Locked-In: How Congress’s Handcuffs Have Caused Medicaid to Spiral Out of Control
In March of 2020, Congress responded to the COVID-19 pandemic through a series of pieces of federal legislation, including the Families First Coronavirus Response Act (FFCRA). This legislation gave states an additional 6.2 percent in Medicaid funding for traditional Medicaid populations.
However, in exchange for this temporary 6.2 percent bump in states’ federal medical assistance percentage (FMAP), states had to sacrifice control over their Medicaid programs.
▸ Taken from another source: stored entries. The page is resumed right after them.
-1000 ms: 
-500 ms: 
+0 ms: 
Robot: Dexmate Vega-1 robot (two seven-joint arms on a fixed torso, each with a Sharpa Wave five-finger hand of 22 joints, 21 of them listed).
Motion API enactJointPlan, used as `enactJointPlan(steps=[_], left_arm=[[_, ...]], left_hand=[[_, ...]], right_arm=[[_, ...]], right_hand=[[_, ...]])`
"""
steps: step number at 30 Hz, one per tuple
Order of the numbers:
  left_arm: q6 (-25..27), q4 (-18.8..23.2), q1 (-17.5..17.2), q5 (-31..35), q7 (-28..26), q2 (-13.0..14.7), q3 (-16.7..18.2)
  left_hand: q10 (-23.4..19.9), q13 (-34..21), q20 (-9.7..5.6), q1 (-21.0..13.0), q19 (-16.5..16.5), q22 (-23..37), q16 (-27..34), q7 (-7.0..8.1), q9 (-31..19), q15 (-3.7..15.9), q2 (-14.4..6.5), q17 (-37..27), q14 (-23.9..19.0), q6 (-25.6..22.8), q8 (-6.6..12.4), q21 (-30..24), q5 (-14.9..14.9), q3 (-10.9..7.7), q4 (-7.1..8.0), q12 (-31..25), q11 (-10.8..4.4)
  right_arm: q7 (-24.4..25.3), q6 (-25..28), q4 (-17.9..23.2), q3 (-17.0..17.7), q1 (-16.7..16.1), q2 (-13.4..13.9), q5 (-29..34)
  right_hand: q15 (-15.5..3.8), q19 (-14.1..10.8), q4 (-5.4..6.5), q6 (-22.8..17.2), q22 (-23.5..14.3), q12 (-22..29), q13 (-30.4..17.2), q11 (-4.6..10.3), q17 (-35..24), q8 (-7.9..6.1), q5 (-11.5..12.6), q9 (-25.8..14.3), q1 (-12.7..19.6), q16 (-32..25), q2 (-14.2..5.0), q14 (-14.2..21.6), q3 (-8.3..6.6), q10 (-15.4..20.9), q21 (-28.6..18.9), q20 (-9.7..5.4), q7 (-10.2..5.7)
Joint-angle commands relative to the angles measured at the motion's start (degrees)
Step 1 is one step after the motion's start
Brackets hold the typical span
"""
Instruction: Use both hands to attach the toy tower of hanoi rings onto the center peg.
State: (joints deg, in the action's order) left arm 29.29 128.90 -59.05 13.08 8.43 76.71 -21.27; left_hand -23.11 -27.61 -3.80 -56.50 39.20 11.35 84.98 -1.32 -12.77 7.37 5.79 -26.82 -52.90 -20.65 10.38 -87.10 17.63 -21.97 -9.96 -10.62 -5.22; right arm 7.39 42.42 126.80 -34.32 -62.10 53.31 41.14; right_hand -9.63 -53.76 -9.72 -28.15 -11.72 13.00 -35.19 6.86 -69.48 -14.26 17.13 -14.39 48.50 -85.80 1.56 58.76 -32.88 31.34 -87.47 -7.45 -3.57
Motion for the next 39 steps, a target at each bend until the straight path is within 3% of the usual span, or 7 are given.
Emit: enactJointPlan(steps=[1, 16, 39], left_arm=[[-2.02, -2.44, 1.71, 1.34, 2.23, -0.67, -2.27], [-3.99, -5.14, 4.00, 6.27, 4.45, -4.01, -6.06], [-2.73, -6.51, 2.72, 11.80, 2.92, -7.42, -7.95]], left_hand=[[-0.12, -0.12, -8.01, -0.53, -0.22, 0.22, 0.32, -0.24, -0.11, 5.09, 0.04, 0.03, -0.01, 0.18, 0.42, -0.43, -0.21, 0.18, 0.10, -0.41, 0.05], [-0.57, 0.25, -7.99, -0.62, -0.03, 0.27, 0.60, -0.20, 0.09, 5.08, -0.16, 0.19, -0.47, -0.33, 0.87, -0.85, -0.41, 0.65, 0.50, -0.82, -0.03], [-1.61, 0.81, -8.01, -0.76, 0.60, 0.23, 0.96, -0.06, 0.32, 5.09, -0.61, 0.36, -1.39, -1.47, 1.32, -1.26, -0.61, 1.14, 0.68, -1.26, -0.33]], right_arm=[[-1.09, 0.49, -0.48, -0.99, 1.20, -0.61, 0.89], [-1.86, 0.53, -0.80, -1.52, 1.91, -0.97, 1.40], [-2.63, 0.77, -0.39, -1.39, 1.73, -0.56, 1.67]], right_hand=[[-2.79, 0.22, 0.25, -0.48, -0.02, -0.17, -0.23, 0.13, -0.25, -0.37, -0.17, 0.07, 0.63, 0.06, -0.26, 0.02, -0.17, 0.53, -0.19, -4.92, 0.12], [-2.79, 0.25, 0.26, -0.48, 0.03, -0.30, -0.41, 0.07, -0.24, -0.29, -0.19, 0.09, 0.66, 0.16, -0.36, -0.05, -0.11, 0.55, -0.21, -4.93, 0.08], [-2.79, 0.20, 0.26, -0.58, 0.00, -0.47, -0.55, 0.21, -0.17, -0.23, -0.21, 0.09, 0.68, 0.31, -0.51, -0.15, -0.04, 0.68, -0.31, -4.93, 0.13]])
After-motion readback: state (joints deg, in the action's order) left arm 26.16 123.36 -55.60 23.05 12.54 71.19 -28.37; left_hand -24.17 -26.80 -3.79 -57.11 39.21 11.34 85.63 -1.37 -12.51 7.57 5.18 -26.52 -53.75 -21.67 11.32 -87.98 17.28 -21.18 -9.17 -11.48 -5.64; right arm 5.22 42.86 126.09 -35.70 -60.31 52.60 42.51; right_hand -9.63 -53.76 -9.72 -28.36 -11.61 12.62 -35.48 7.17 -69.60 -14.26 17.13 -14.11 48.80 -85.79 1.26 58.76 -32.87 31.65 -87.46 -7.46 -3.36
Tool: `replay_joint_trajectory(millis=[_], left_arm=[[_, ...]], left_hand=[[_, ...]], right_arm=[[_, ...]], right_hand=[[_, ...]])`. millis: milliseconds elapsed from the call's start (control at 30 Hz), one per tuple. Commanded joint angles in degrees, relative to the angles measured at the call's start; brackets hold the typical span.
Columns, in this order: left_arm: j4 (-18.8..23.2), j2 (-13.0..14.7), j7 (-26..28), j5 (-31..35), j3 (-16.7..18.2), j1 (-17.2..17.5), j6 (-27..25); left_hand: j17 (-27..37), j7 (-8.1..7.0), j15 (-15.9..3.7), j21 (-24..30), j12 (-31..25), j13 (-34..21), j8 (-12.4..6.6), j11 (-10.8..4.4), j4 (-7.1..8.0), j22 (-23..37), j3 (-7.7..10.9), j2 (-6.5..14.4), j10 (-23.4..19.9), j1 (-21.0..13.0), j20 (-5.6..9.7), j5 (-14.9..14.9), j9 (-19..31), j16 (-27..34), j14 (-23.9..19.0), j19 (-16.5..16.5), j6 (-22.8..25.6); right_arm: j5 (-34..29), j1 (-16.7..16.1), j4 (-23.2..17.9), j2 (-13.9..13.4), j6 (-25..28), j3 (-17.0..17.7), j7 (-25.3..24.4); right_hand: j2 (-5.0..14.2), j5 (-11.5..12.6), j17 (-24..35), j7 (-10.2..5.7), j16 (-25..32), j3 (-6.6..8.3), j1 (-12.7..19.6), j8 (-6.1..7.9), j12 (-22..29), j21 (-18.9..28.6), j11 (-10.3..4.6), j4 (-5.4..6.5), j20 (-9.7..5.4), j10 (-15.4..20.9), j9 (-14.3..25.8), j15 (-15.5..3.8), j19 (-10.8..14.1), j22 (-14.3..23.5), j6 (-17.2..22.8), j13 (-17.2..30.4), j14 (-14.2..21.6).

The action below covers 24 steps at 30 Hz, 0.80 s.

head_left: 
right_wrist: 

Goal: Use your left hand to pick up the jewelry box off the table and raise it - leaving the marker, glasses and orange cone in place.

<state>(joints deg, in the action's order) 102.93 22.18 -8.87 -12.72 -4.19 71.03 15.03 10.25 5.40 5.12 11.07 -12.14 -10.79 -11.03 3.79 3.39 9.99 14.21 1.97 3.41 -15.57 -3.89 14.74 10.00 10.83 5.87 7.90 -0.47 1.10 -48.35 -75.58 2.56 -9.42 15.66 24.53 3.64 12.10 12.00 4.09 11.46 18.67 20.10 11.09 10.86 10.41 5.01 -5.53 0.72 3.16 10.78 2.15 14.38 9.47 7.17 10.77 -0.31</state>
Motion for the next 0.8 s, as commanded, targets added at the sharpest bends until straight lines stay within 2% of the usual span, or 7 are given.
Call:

Specifically, states who accepted the additional funding agreed not to strengthen eligibility standards and methodologies, increase premiums, or even remove individuals from their Medicaid rolls—even if they have become ineligible. The only way in which individuals can be removed from the program is if they voluntarily disenroll or leave the state.
Imagine a criminal robbing a bank, and the police being told that they cannot exercise their law enforcement duties. Imagine a senior being targeted in an online scam, and state prosecutors being told they cannot do anything to stop it. This is precisely the situation states find themselves in as it relates to their Medicaid programs—so long as they continue to accept the federal bump. Instead of “handcuffing” ineligible enrollees committing Medicaid fraud, states have been handcuffed themselves by Congress. And now, as long as states continue to accept the enhanced FMAP increase, they are willingly keeping those handcuffs on when they do not have to.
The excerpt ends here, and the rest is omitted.